* [How to complete this task] Once you have read the listing below, output it again exactly.

* [Stored data]
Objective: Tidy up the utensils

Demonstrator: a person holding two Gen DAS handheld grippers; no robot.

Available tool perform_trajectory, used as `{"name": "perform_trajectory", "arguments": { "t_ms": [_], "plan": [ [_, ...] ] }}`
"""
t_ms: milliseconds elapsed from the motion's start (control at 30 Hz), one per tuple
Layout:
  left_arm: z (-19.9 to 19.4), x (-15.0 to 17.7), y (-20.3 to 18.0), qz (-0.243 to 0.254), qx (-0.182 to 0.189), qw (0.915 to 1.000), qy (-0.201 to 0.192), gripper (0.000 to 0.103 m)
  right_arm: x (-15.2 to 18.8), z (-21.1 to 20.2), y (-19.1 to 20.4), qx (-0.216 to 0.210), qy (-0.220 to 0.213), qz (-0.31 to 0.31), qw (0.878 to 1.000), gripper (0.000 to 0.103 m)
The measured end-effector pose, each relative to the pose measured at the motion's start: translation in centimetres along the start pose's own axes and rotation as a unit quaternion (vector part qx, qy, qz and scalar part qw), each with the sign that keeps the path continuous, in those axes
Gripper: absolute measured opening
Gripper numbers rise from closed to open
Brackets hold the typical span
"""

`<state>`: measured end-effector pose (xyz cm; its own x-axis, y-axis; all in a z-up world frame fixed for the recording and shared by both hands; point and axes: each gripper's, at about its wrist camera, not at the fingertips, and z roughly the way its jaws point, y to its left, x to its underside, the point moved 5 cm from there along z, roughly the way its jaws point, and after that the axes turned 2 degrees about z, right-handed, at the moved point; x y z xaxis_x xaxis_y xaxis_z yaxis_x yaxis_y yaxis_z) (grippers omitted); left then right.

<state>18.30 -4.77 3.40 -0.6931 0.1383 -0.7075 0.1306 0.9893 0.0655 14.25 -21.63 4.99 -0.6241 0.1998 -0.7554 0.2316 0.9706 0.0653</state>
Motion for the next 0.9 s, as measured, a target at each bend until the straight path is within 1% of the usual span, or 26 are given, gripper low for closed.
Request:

* [Result for this task]
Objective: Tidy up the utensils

Demonstrator: a person holding two Gen DAS handheld grippers; no robot.

Available tool perform_trajectory, used as `{"name": "perform_trajectory", "arguments": { "t_ms": [_], "plan": [ [_, ...] ] }}`
"""
t_ms: milliseconds elapsed from the motion's start (control at 30 Hz), one per tuple
Layout:
  left_arm: z (-19.9 to 19.4), x (-15.0 to 17.7), y (-20.3 to 18.0), qz (-0.243 to 0.254), qx (-0.182 to 0.189), qw (0.915 to 1.000), qy (-0.201 to 0.192), gripper (0.000 to 0.103 m)
  right_arm: x (-15.2 to 18.8), z (-21.1 to 20.2), y (-19.1 to 20.4), qx (-0.216 to 0.210), qy (-0.220 to 0.213), qz (-0.31 to 0.31), qw (0.878 to 1.000), gripper (0.000 to 0.103 m)
The measured end-effector pose, each relative to the pose measured at the motion's start: translation in centimetres along the start pose's own axes and rotation as a unit quaternion (vector part qx, qy, qz and scalar part qw), each with the sign that keeps the path continuous, in those axes
Gripper: absolute measured opening
Gripper numbers rise from closed to open
Brackets hold the typical span
"""

`<state>`: measured end-effector pose (xyz cm; its own x-axis, y-axis; all in a z-up world frame fixed for the recording and shared by both hands; point and axes: each gripper's, at about its wrist camera, not at the fingertips, and z roughly the way its jaws point, y to its left, x to its underside, the point moved 5 cm from there along z, roughly the way its jaws point, and after that the axes turned 2 degrees about z, right-handed, at the moved point; x y z xaxis_x xaxis_y xaxis_z yaxis_x yaxis_y yaxis_z) (grippers omitted); left then right.

<state>18.30 -4.77 3.40 -0.6931 0.1383 -0.7075 0.1306 0.9893 0.0655 14.25 -21.63 4.99 -0.6241 0.1998 -0.7554 0.2316 0.9706 0.0653</state>
Motion for the next 0.9 s, as measured, a target at each bend until the straight path is within 1% of the usual span, or 26 are given, gripper low for closed.
Request:

The exercise asks for nothing more than this.